(DATA BLOCK Opens)

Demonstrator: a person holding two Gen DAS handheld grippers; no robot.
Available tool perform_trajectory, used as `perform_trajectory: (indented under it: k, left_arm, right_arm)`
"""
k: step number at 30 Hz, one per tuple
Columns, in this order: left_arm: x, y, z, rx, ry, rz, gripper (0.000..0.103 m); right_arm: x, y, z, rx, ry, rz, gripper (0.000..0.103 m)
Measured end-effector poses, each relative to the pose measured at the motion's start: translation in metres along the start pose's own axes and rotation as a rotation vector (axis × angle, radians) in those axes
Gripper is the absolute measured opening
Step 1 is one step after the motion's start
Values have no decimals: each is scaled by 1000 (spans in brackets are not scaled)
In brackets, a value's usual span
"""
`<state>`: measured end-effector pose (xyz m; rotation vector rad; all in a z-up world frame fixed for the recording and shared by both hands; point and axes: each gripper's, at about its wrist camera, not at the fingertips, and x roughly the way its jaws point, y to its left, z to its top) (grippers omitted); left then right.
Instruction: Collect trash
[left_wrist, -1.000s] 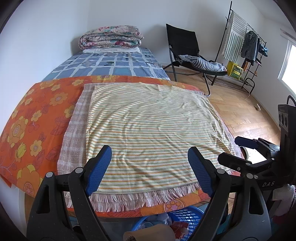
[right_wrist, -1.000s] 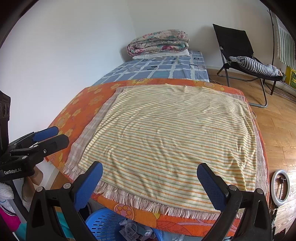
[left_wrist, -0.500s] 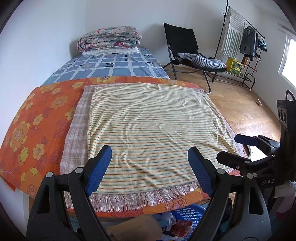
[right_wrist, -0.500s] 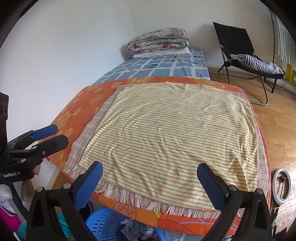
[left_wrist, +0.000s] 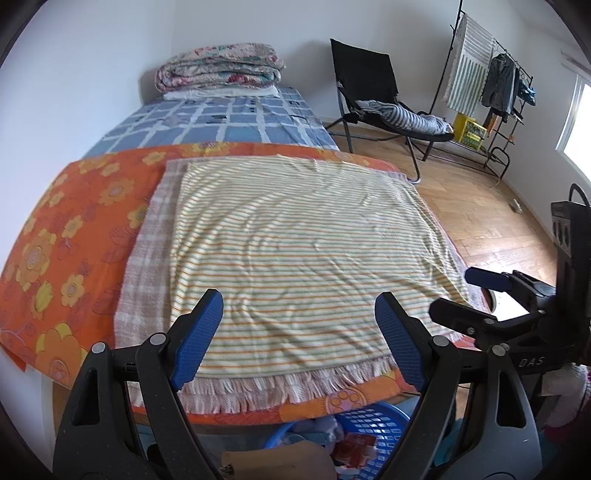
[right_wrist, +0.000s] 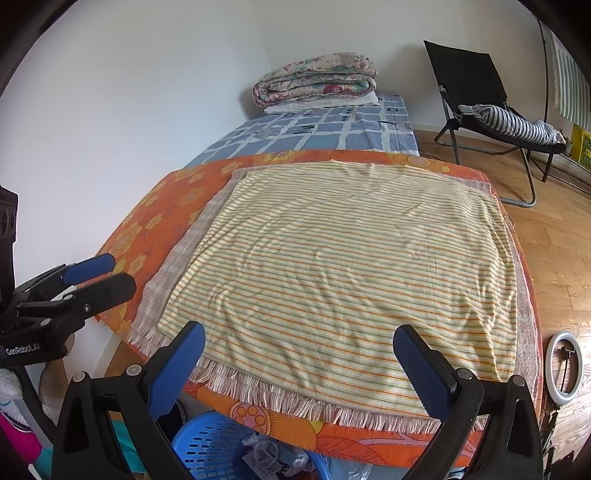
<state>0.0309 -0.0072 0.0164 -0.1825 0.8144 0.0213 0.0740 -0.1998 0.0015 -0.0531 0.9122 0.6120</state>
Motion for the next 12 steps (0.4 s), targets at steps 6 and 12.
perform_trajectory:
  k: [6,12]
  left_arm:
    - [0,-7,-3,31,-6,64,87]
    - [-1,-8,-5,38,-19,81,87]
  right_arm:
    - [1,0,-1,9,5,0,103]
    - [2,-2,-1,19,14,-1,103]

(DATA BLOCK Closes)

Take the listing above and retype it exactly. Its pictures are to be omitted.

Demonstrator: a person holding two Gen DAS handheld grippers; no robot.
Available tool perform_trajectory, used as `perform_trajectory: (indented under it: k, left_arm, right_arm)`
"""
k: step number at 30 Hz, one per tuple
Columns, in this order: left_arm: x, y, z, rx, ry, rz, gripper (0.000..0.103 m); right_arm: x, y, z, rx, ry, rz, gripper (0.000..0.103 m)
Measured end-effector poses, each relative to the pose measured at the motion's start: translation in metres along the start pose's own axes and rotation as a rotation vector (axis × angle, radians) in those axes
Gripper is the absolute measured opening
Step 1 is one step after the motion's start
Values have no decimals: each is scaled by 1000 (spans in brackets are not scaled)
In brackets, a value's usual span
"""
`<state>`: measured end-effector pose (xyz m; rotation vector rad; all in a z-up world frame fixed for the recording and shared by both hands; point and axes: each gripper's, at about its wrist camera, not at the fingertips, and x roughly the way its jaws point, y to its left, z to its top) (grippers omitted); left then right.
Instruction: Collect trash
[left_wrist, -1.000s] 
[right_wrist, -1.000s] 
[left_wrist, -0.500s] 
[right_wrist, -0.500s] 
[left_wrist, +0.000s] 
[right_wrist, +0.000s] 
<state>0.0309 -0.0072 0.0164 -0.1825 0.8144 0.0213 0.0740 -0.1998 0.0015 -0.0531 0.9122 0.6120</state>
Motion for the next 12 steps (0.4 s), targets at steps 6 and 12.
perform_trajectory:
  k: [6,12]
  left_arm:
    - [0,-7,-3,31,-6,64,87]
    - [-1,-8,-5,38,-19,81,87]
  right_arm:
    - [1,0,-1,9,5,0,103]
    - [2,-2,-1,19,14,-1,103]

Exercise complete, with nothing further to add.